=== Problem statement ===
Return every line from the records below in which the word "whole" is found.
**** Provided entries ****
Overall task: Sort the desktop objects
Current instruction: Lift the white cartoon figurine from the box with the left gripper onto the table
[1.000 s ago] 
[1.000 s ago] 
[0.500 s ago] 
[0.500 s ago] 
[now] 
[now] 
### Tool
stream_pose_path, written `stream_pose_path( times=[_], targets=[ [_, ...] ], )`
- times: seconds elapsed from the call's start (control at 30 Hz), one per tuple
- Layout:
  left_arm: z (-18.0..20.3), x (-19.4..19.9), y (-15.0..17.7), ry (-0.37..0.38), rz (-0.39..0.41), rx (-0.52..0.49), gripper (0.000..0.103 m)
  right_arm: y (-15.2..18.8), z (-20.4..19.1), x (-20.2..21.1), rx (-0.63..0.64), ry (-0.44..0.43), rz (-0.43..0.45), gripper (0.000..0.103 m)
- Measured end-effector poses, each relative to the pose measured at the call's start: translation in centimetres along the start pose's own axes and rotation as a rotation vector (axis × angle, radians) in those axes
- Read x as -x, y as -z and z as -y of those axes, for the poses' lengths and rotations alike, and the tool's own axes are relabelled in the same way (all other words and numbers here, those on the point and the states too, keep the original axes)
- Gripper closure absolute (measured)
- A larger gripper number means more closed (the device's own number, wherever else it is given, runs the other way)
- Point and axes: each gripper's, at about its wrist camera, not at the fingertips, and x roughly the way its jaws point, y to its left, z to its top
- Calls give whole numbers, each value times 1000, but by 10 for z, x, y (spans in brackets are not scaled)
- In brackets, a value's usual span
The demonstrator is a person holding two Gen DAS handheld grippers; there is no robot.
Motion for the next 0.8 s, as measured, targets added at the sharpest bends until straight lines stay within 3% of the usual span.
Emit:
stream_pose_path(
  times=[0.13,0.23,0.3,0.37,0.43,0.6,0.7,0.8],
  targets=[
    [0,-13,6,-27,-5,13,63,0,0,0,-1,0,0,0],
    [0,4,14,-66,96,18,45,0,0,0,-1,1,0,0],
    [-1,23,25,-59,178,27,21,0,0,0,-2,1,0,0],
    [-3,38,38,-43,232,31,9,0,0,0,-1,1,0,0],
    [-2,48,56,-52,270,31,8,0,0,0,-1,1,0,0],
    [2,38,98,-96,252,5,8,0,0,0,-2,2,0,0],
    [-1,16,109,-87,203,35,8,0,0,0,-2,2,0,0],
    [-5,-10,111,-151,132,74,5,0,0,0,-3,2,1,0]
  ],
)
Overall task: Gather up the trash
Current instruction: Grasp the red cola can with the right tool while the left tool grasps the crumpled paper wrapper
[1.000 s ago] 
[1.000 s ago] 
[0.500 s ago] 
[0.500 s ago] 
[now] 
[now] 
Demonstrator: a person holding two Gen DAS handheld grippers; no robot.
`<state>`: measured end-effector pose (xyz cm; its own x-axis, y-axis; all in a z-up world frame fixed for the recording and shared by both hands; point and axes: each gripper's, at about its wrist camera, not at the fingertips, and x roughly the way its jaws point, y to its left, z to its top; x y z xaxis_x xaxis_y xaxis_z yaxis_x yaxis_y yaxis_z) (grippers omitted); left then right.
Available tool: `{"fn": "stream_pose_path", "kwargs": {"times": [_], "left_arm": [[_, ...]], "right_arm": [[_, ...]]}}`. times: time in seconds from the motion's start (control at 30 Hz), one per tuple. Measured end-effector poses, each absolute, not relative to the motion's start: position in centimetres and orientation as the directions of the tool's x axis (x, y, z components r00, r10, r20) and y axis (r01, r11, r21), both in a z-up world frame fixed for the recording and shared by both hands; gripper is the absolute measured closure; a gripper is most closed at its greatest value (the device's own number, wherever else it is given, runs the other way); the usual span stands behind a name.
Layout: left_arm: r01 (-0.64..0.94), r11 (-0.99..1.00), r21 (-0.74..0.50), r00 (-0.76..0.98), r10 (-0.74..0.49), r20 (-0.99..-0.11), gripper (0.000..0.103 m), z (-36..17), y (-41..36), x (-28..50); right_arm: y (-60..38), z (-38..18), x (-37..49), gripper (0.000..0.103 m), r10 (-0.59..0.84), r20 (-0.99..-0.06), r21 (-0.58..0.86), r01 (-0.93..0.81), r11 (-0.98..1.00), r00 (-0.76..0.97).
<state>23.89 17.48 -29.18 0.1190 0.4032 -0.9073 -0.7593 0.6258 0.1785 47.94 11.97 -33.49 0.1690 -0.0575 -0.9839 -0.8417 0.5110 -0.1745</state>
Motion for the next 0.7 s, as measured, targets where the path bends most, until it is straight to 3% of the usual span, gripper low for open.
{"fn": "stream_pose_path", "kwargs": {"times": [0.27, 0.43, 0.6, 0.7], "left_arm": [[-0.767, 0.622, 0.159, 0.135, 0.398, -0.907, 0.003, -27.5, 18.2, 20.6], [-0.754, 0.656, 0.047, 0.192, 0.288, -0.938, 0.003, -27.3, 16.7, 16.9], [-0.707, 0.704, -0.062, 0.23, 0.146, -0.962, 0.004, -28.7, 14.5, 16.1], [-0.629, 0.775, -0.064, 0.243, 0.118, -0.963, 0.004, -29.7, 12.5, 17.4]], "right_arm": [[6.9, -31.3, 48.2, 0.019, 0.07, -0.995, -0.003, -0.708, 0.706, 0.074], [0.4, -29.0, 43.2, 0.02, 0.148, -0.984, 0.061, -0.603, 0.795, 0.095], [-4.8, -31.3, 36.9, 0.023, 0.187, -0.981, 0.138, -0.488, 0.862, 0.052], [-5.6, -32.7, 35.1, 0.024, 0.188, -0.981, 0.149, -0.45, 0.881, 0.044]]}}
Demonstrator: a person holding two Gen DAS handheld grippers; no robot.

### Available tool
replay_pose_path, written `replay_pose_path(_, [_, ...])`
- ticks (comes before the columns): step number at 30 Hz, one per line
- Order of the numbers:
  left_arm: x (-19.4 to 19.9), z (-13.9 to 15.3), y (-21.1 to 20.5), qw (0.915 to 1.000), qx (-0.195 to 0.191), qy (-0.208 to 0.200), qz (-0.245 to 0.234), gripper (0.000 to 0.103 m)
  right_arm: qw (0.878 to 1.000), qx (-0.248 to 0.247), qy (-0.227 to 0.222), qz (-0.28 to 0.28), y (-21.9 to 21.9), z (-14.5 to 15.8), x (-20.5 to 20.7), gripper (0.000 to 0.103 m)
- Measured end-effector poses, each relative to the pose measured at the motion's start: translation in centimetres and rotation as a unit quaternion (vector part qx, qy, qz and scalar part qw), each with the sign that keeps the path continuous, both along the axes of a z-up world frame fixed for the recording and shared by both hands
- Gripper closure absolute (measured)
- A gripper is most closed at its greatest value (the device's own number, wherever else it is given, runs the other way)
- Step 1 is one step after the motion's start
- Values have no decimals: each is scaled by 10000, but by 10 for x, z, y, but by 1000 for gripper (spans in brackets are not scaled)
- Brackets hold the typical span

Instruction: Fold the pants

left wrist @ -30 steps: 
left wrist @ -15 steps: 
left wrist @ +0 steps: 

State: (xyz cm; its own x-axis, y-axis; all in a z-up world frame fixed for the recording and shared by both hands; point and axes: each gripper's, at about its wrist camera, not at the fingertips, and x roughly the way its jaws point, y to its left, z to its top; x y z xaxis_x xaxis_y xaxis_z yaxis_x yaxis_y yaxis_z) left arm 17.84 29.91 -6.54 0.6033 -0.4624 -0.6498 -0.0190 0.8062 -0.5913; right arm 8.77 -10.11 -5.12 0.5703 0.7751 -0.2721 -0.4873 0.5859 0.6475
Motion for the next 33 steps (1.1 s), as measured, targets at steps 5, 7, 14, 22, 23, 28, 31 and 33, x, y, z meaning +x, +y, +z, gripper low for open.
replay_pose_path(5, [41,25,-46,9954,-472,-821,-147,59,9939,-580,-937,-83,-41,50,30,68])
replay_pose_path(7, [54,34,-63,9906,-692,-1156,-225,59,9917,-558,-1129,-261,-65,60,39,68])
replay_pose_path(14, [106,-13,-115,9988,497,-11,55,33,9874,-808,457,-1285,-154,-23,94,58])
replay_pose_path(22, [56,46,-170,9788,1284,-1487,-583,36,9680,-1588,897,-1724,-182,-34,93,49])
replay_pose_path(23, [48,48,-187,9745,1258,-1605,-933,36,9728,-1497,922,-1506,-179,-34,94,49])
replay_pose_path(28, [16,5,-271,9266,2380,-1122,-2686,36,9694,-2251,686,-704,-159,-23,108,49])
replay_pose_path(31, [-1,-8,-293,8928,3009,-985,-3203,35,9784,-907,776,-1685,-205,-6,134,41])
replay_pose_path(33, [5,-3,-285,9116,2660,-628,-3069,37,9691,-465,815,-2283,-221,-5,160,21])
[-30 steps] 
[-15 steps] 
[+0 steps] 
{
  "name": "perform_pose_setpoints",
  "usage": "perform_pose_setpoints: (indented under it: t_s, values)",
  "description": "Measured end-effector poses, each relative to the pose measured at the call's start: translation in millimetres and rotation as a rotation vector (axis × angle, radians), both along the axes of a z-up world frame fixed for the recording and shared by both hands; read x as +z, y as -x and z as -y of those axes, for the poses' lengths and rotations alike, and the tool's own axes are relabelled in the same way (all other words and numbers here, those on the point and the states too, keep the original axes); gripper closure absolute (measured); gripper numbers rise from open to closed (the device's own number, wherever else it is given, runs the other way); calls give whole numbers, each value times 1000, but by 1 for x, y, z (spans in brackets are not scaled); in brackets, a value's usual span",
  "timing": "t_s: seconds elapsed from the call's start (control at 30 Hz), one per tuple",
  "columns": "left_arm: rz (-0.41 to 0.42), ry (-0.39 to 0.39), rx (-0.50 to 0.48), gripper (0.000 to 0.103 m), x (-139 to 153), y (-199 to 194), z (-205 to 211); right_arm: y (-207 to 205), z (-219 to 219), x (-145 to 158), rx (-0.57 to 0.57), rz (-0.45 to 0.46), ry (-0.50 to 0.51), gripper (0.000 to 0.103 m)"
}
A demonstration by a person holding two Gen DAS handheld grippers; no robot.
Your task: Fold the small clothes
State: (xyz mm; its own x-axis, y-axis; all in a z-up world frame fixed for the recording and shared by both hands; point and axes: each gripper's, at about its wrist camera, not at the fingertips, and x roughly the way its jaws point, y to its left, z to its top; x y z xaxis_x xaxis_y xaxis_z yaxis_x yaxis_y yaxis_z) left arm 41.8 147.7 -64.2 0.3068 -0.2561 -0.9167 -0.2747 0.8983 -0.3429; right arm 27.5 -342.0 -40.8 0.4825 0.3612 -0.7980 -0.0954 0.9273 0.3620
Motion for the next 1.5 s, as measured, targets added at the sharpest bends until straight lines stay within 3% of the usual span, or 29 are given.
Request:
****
=== Answer section ===
- Calls give whole numbers, each value times 1000, but by 10 for z, x, y (spans in brackets are not scaled)
  "description": "Measured end-effector poses, each relative to the pose measured at the call's start: translation in millimetres and rotation as a rotation vector (axis × angle, radians), both along the axes of a z-up world frame fixed for the recording and shared by both hands; read x as +z, y as -x and z as -y of those axes, for the poses' lengths and rotations alike, and the tool's own axes are relabelled in the same way (all other words and numbers here, those on the point and the states too, keep the original axes); gripper closure absolute (measured); gripper numbers rise from open to closed (the device's own number, wherever else it is given, runs the other way); calls give whole numbers, each value times 1000, but by 1 for x, y, z (spans in brackets are not scaled); in brackets, a value's usual span",

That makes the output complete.